Currently, the only load component that the design and operational management of wind farms take into consideration is wind, which affects systems differently at great heights. In addition, depending on the site, there are also other influencing factors such as precipitation and sand, which can influence wake effects in turn. However, this impact is not yet fully understood.

The project partners in the AIRE research project aim to close these knowledge gaps. Data of real conditions at four validation sites with different conditions form the basis for new numerical models and tools for the design of wind turbines and the planning and control of wind farms. The efficacy of the models will be validated using data from four (on- and offshore) commercial wind farms. The aim is to adapt turbine components, the design of the farms, and their operational management to these conditions.

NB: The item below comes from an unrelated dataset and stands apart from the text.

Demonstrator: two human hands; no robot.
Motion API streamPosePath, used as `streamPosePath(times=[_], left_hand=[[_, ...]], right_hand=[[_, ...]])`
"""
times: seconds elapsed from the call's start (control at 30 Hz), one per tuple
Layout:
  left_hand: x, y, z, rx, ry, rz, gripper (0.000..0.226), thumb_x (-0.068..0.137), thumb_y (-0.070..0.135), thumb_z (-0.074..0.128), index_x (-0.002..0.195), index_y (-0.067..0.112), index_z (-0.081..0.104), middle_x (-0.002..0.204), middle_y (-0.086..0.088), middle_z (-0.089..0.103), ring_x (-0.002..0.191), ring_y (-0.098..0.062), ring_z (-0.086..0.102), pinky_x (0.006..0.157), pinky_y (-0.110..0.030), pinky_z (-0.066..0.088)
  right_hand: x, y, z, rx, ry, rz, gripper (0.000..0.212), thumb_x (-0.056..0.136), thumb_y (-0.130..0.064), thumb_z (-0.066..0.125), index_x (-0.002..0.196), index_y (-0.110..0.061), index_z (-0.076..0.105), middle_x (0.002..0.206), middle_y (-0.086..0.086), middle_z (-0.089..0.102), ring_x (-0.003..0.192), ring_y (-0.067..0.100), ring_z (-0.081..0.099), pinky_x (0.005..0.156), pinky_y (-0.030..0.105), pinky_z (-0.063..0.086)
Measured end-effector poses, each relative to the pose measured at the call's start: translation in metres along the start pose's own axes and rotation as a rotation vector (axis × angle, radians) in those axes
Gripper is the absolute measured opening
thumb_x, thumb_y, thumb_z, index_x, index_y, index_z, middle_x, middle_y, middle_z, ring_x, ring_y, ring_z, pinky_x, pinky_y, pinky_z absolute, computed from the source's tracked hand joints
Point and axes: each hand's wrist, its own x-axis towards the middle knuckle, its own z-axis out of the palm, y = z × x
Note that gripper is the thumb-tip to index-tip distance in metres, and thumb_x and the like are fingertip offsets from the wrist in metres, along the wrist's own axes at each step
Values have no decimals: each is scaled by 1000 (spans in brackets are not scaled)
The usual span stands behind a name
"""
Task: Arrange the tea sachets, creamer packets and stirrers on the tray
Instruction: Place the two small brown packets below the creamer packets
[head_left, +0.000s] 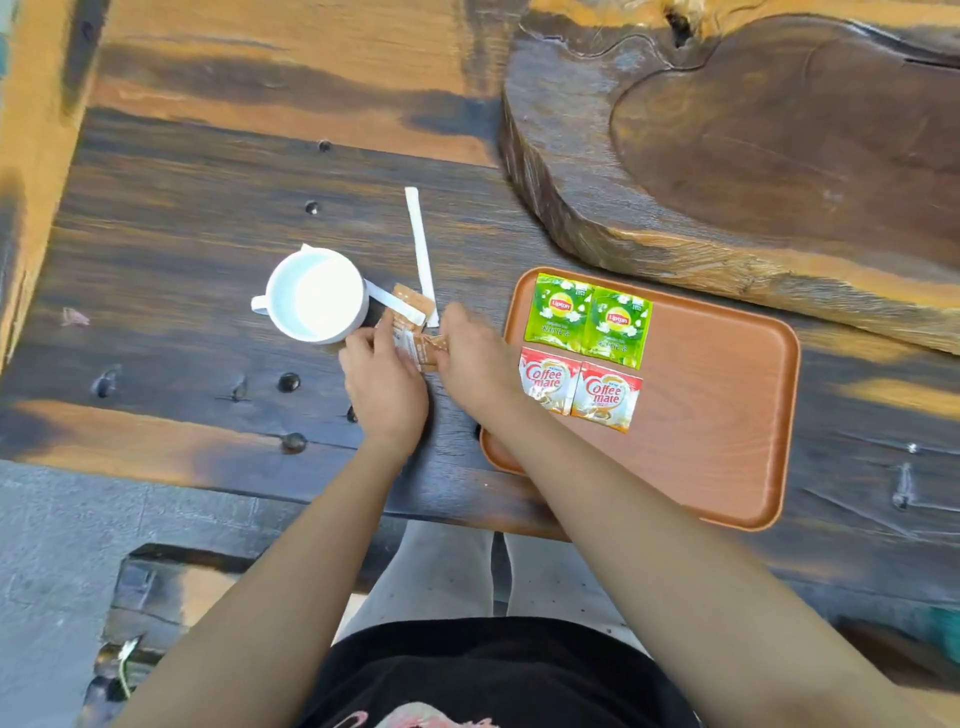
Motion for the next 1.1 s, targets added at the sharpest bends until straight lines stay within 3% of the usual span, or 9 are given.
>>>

Fraunhofer IWES is responsible in the project for the (further) development of an erosion atlas and full turbine simulations under precipitation conditions among other things. For example, IWES is contributing its open-source simulation tool FOXES, which is being further developed in the scope of the project. In addition, IWES is responsible for the development of case studies for offshore wind farm designs which take the new loads into consideration .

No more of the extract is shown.